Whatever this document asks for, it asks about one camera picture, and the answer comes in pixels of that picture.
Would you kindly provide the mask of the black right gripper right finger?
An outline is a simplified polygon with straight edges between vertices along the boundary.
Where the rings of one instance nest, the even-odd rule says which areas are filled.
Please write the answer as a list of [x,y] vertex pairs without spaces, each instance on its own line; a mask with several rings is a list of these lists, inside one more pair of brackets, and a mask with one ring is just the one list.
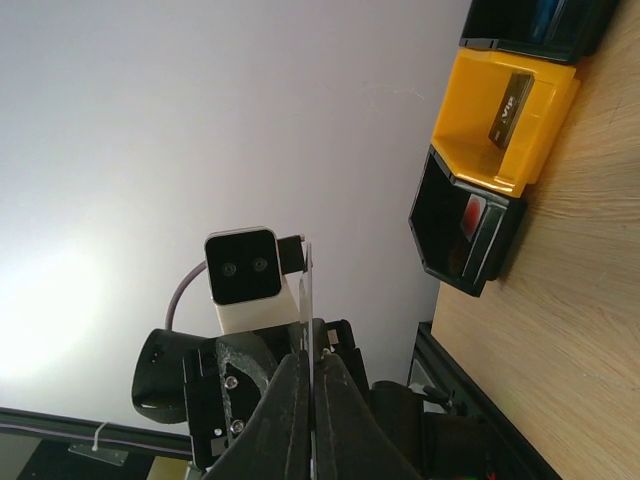
[[342,359],[323,356],[314,371],[318,479],[418,479],[378,426]]

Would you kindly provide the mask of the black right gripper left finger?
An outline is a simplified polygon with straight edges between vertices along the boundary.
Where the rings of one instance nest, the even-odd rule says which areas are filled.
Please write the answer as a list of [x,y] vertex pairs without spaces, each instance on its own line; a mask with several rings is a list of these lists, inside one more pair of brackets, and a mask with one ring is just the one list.
[[307,353],[284,357],[244,431],[207,479],[310,477],[309,372]]

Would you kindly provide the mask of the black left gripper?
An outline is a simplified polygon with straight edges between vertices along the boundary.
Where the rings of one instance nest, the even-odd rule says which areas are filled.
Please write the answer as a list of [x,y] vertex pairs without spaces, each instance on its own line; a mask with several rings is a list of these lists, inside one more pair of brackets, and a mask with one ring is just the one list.
[[[256,330],[253,338],[266,348],[271,362],[267,376],[272,377],[285,355],[301,342],[302,328],[282,325]],[[360,349],[356,347],[351,325],[346,320],[324,323],[321,328],[323,345],[341,357],[361,395],[366,397],[369,383]],[[191,437],[193,461],[205,470],[224,453],[227,442],[227,416],[223,402],[216,341],[207,339],[183,357],[185,412]]]

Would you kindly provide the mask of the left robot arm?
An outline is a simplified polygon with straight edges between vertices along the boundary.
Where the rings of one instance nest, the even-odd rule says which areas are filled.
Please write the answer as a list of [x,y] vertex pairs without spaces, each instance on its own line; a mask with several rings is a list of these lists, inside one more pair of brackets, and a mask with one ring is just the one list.
[[156,329],[131,395],[144,417],[187,424],[193,462],[208,479],[370,479],[386,440],[363,374],[344,322],[217,338]]

┄┄┄┄┄┄

### Problem description
Each line that mentions the string "black" must be copied from the listing.

### Exercise answer
Would you kindly provide the mask of the black right gripper right finger?
Would you kindly provide the mask of the black right gripper left finger?
Would you kindly provide the mask of the black left gripper?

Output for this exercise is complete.